Exercise prompt: Transcribe the records in full, keeping every character as it is.

(Stored items from a collection)
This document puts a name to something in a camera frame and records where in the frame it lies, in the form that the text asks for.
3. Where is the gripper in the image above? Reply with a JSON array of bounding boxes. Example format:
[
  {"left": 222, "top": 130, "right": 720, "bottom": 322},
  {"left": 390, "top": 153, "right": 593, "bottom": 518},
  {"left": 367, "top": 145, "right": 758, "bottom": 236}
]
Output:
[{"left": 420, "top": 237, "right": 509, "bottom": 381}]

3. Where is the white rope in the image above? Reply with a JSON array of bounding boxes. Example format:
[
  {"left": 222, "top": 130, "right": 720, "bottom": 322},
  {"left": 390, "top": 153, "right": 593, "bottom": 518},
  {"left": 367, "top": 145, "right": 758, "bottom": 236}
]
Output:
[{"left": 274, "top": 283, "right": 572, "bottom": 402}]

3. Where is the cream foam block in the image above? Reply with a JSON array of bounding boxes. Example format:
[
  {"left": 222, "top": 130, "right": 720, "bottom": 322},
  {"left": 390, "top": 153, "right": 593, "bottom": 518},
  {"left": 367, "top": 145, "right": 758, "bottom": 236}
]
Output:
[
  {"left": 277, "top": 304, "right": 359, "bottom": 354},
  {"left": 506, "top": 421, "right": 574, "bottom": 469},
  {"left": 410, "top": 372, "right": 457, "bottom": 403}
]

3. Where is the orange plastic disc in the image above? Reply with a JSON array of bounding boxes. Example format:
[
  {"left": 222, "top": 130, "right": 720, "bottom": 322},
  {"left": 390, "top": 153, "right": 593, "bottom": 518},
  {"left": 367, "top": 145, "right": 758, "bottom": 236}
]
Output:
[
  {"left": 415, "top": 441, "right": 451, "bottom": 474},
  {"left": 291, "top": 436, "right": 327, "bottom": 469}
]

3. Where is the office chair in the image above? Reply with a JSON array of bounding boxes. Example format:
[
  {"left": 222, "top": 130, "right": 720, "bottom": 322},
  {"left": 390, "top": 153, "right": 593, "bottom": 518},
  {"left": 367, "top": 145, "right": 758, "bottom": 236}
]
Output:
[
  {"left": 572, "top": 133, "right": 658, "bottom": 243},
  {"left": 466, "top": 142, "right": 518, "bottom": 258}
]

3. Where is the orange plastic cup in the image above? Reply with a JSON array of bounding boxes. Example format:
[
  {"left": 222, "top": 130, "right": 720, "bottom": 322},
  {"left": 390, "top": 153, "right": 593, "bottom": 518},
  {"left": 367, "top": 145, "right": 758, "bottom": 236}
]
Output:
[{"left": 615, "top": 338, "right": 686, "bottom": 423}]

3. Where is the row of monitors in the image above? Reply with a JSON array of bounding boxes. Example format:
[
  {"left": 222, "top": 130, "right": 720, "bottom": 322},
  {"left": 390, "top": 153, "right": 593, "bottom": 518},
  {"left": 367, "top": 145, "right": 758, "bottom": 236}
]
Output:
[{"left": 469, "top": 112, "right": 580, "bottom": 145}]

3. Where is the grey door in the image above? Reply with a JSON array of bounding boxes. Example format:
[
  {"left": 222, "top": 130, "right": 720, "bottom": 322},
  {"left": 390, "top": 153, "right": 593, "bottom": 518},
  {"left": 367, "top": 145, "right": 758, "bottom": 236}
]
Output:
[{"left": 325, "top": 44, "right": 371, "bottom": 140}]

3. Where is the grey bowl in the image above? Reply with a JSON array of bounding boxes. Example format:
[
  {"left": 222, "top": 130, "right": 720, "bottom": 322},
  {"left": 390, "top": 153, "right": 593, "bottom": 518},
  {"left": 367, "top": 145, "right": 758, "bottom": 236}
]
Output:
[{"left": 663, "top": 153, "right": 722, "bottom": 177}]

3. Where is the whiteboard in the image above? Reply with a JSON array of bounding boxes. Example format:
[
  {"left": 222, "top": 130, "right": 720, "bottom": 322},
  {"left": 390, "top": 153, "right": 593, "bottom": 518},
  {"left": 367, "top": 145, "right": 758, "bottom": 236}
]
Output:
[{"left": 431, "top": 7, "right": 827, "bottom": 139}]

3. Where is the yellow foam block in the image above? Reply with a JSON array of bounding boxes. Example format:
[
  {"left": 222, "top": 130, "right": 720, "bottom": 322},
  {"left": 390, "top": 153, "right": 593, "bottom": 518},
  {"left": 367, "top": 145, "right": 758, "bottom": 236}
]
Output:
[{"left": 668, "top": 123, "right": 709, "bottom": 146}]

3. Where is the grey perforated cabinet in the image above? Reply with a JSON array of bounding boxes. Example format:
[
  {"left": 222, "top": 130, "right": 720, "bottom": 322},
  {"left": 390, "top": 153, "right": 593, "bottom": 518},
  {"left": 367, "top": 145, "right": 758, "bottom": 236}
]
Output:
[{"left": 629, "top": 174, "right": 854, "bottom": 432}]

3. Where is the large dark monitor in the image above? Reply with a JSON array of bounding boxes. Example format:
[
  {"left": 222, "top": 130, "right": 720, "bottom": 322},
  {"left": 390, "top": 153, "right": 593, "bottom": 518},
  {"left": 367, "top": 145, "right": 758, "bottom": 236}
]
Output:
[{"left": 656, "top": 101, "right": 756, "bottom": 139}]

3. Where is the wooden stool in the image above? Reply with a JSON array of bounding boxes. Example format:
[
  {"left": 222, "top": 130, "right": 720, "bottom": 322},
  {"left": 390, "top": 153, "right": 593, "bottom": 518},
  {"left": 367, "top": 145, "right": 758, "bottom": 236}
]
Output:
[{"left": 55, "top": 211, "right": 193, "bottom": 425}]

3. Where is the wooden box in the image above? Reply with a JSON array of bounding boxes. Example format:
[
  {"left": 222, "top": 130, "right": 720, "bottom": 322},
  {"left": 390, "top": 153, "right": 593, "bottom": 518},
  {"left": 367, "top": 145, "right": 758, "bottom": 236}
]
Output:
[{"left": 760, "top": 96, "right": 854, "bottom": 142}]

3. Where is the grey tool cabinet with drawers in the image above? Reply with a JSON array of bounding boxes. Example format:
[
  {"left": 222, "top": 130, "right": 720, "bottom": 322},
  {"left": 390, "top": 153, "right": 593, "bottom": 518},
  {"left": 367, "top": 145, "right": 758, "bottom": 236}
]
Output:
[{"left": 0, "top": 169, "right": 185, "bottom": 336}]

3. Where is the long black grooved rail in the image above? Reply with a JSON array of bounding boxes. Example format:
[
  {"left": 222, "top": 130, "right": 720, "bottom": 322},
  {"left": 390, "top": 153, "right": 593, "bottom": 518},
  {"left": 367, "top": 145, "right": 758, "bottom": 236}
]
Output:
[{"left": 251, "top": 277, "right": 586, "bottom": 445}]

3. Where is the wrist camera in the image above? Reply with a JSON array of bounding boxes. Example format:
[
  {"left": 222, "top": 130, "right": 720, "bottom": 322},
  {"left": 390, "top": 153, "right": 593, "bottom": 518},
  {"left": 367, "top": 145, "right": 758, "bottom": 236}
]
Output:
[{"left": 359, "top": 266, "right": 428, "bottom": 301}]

Task solution:
This document puts a name to something in a camera frame and records where in the frame it lies, in the form that the text asks for.
3. Where is the gripper in the image above? Reply with a JSON array of bounding boxes. Example format:
[
  {"left": 222, "top": 130, "right": 720, "bottom": 322},
  {"left": 390, "top": 153, "right": 593, "bottom": 518},
  {"left": 367, "top": 145, "right": 758, "bottom": 236}
]
Output:
[{"left": 420, "top": 237, "right": 509, "bottom": 381}]

3. Where is the white rope in the image above? Reply with a JSON array of bounding boxes. Example format:
[
  {"left": 222, "top": 130, "right": 720, "bottom": 322},
  {"left": 390, "top": 153, "right": 593, "bottom": 518},
  {"left": 367, "top": 145, "right": 758, "bottom": 236}
]
Output:
[{"left": 274, "top": 283, "right": 572, "bottom": 402}]

3. Where is the cream foam block in the image above? Reply with a JSON array of bounding boxes. Example format:
[
  {"left": 222, "top": 130, "right": 720, "bottom": 322},
  {"left": 390, "top": 153, "right": 593, "bottom": 518},
  {"left": 367, "top": 145, "right": 758, "bottom": 236}
]
Output:
[
  {"left": 277, "top": 304, "right": 359, "bottom": 354},
  {"left": 506, "top": 421, "right": 574, "bottom": 469},
  {"left": 410, "top": 372, "right": 457, "bottom": 403}
]

3. Where is the orange plastic disc in the image above? Reply with a JSON array of bounding boxes. Example format:
[
  {"left": 222, "top": 130, "right": 720, "bottom": 322},
  {"left": 390, "top": 153, "right": 593, "bottom": 518},
  {"left": 367, "top": 145, "right": 758, "bottom": 236}
]
Output:
[
  {"left": 415, "top": 441, "right": 451, "bottom": 474},
  {"left": 291, "top": 436, "right": 327, "bottom": 469}
]

3. Where is the office chair in the image above? Reply with a JSON array of bounding boxes. Example format:
[
  {"left": 222, "top": 130, "right": 720, "bottom": 322},
  {"left": 390, "top": 153, "right": 593, "bottom": 518},
  {"left": 367, "top": 145, "right": 758, "bottom": 236}
]
Output:
[
  {"left": 572, "top": 133, "right": 658, "bottom": 243},
  {"left": 466, "top": 142, "right": 518, "bottom": 258}
]

3. Where is the orange plastic cup in the image above? Reply with a JSON array of bounding boxes. Example format:
[
  {"left": 222, "top": 130, "right": 720, "bottom": 322},
  {"left": 390, "top": 153, "right": 593, "bottom": 518},
  {"left": 367, "top": 145, "right": 758, "bottom": 236}
]
Output:
[{"left": 615, "top": 338, "right": 686, "bottom": 423}]

3. Where is the row of monitors in the image above? Reply with a JSON array of bounding boxes. Example format:
[
  {"left": 222, "top": 130, "right": 720, "bottom": 322},
  {"left": 390, "top": 153, "right": 593, "bottom": 518},
  {"left": 367, "top": 145, "right": 758, "bottom": 236}
]
Output:
[{"left": 469, "top": 112, "right": 580, "bottom": 145}]

3. Where is the grey door in the image above? Reply with a JSON array of bounding boxes. Example format:
[
  {"left": 222, "top": 130, "right": 720, "bottom": 322},
  {"left": 390, "top": 153, "right": 593, "bottom": 518},
  {"left": 367, "top": 145, "right": 758, "bottom": 236}
]
Output:
[{"left": 325, "top": 44, "right": 371, "bottom": 140}]

3. Where is the grey bowl in the image above? Reply with a JSON array of bounding boxes. Example format:
[
  {"left": 222, "top": 130, "right": 720, "bottom": 322},
  {"left": 390, "top": 153, "right": 593, "bottom": 518},
  {"left": 367, "top": 145, "right": 758, "bottom": 236}
]
Output:
[{"left": 663, "top": 153, "right": 722, "bottom": 177}]

3. Where is the whiteboard in the image above? Reply with a JSON array of bounding boxes. Example format:
[
  {"left": 222, "top": 130, "right": 720, "bottom": 322},
  {"left": 390, "top": 153, "right": 593, "bottom": 518},
  {"left": 367, "top": 145, "right": 758, "bottom": 236}
]
Output:
[{"left": 431, "top": 7, "right": 827, "bottom": 139}]

3. Where is the yellow foam block in the image above? Reply with a JSON array of bounding boxes. Example format:
[
  {"left": 222, "top": 130, "right": 720, "bottom": 322},
  {"left": 390, "top": 153, "right": 593, "bottom": 518},
  {"left": 367, "top": 145, "right": 758, "bottom": 236}
]
Output:
[{"left": 668, "top": 123, "right": 709, "bottom": 146}]

3. Where is the grey perforated cabinet in the image above? Reply with a JSON array of bounding boxes. Example format:
[
  {"left": 222, "top": 130, "right": 720, "bottom": 322},
  {"left": 390, "top": 153, "right": 593, "bottom": 518},
  {"left": 367, "top": 145, "right": 758, "bottom": 236}
]
Output:
[{"left": 629, "top": 174, "right": 854, "bottom": 432}]

3. Where is the large dark monitor in the image above? Reply with a JSON array of bounding boxes. Example format:
[
  {"left": 222, "top": 130, "right": 720, "bottom": 322},
  {"left": 390, "top": 153, "right": 593, "bottom": 518},
  {"left": 367, "top": 145, "right": 758, "bottom": 236}
]
Output:
[{"left": 656, "top": 101, "right": 756, "bottom": 139}]

3. Where is the wooden stool in the image above? Reply with a JSON array of bounding boxes. Example format:
[
  {"left": 222, "top": 130, "right": 720, "bottom": 322},
  {"left": 390, "top": 153, "right": 593, "bottom": 518},
  {"left": 367, "top": 145, "right": 758, "bottom": 236}
]
Output:
[{"left": 55, "top": 211, "right": 193, "bottom": 425}]

3. Where is the wooden box in the image above? Reply with a JSON array of bounding boxes. Example format:
[
  {"left": 222, "top": 130, "right": 720, "bottom": 322},
  {"left": 390, "top": 153, "right": 593, "bottom": 518},
  {"left": 367, "top": 145, "right": 758, "bottom": 236}
]
Output:
[{"left": 760, "top": 96, "right": 854, "bottom": 142}]

3. Where is the grey tool cabinet with drawers in the image above? Reply with a JSON array of bounding boxes. Example format:
[
  {"left": 222, "top": 130, "right": 720, "bottom": 322},
  {"left": 390, "top": 153, "right": 593, "bottom": 518},
  {"left": 367, "top": 145, "right": 758, "bottom": 236}
]
Output:
[{"left": 0, "top": 169, "right": 185, "bottom": 336}]

3. Where is the long black grooved rail in the image above? Reply with a JSON array of bounding boxes. Example format:
[
  {"left": 222, "top": 130, "right": 720, "bottom": 322},
  {"left": 390, "top": 153, "right": 593, "bottom": 518},
  {"left": 367, "top": 145, "right": 758, "bottom": 236}
]
Output:
[{"left": 251, "top": 277, "right": 586, "bottom": 445}]

3. Where is the wrist camera in the image above? Reply with a JSON array of bounding boxes. Example format:
[
  {"left": 222, "top": 130, "right": 720, "bottom": 322},
  {"left": 390, "top": 153, "right": 593, "bottom": 518},
  {"left": 367, "top": 145, "right": 758, "bottom": 236}
]
Output:
[{"left": 359, "top": 266, "right": 428, "bottom": 301}]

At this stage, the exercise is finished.